Размер шрифта
-
+

Князь Пустоты. Книга первая. Тьма прежних времен - стр. 15

Этот не похож на Левета. Совсем не похож.

И снова шум ледяного дождя, мало-помалу впаивающего убитых в снег.

– Не следует ли тебе, смертный, бояться меня, зная, кто я таков? Ведь страх – тоже сила. Способность выживать.

Незнакомец начал обходить Келлхуса, аккуратно переступая через раскинувшиеся по снегу конечности шранков.

– Вот что разделяет ваш род и мой! Страх. Цепкое, хваткое стремление выжить. Для нас жизнь – это всегда… решение. А для вас… Ну, скажем так: это жизнь решает за вас.

На это Келлхус наконец ответил:

– Что ж, тогда, видимо, решение за тобой.

Незнакомец помолчал и печально откликнулся:

– А-а, насмешка. Это у нас как раз общее.

Выпад Келлхуса был преднамеренным, но цели он не достиг – или, по крайней мере, так казалось поначалу. Незнакомец внезапно опустил свое невидимое лицо и помотал головой, бормоча:

– Оно смеется надо мной! Смертный надо мной смеется… Что же мне это напоминает, что же?..

Он принялся перебирать складки своего плаща и наконец нашел одно изуродованное лицо.

– Вот этого! О, наглец! Встреча с ним была настоящим удовольствием. Да, я помню…

Он взглянул на Келлхуса и прошипел:

– Я – помню!

И Келлхус постиг основные принципы этой встречи. «Нелюдь. Еще один миф Левета, оказавшийся правдой».

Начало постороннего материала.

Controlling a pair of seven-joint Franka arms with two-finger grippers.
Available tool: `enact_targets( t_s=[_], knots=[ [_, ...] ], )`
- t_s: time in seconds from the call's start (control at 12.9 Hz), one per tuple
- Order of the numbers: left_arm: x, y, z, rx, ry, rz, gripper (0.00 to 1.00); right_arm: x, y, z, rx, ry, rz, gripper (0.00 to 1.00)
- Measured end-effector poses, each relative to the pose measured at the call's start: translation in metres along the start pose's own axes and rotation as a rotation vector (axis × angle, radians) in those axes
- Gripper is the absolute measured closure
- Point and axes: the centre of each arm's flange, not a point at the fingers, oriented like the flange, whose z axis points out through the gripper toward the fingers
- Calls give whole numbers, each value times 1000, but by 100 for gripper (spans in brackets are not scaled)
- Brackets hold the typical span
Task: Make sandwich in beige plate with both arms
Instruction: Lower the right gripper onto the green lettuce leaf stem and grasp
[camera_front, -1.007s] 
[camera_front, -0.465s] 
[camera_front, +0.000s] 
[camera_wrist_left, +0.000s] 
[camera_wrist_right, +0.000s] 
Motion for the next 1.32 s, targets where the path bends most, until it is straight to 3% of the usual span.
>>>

Незнакомец обнажил свой длинный меч, медленно и торжественно. Меч неестественно сверкал во мраке, как будто клинок отражал свет некоего нездешнего солнца. Затем незнакомец обернулся к одному из мертвых шранков и перекатил труп на спину с помощью меча. Белая кожа шранка уже начала темнеть.

– Вот этот шранк – его имени ты все равно не выговоришь – был нашим «элью», ты на своем языке назвал бы это «книгой». Чрезвычайно преданное животное. Мне его будет очень не хватать – ну, по крайней мере, некоторое время.

Он окинул взглядом остальных мертвецов.

– Мерзкие, жестокие твари на самом деле.

Он снова перевел взгляд на Келлхуса.

– Но очень… запоминающиеся.

Это начало. Келлхус решил прощупать почву.

– Так опуститься! – сказал он. – Ты сделался жалок.

– Это ты меня жалеешь? Пес осмеливается жалеть меня?

Нелюдь хрипло расхохотался.

– Анасуримбор меня жалеет! Ну да, еще бы… Ка’кунурой соук ки’элью, соук хус’йихла!

Он сплюнул, повел мечом, указывая на трупы.

– Теперь эти… эти шранки – наши дети. Но прежде! Прежде нашими детьми были вы. У нас вырвали сердце, мы пестовали ваши сердца. Спутники «великих» норсирайских королей.

Нелюдь подступил ближе.

– Но теперь – нет, – продолжал он. – С ходом веков многим из нас захотелось иметь нечто большее, чем ваши ребяческие перепалки, о которых и вспомнить-то нечего. Многим из нас захотелось более изысканного зверства, чем все, что могли предложить ваши войны. Это великое проклятие нашего рода – знаешь ли ты об этом? Конечно, знаешь! Какой раб упустит случай порадоваться слабости господина?

Ветер взметнул его древний плащ. Нелюдь сделал еще шаг.

– Однако я оправдываюсь, как будто человек! Утрата есть вечный неписаный закон земли. Мы – всего лишь напоминание о нем, пусть и самое трагическое.

Нелюдь направил острие меча на Келлхуса. Тот встал в боевую стойку, его собственный кривой клинок замер у него над головой.

И вновь безмолвие, на сей раз – смертельное.

– Я – воитель многих веков, Анасуримбор. Очень многих. Тысячи сердец пронзил мой нимиль. Я сражался и против Не-бога, и за него в тех великих войнах, которые превратили эту землю в пустыню. Я брал приступом укрепления великого Голготтерата, я видел, как сердца верховных королей разрывались от ярости!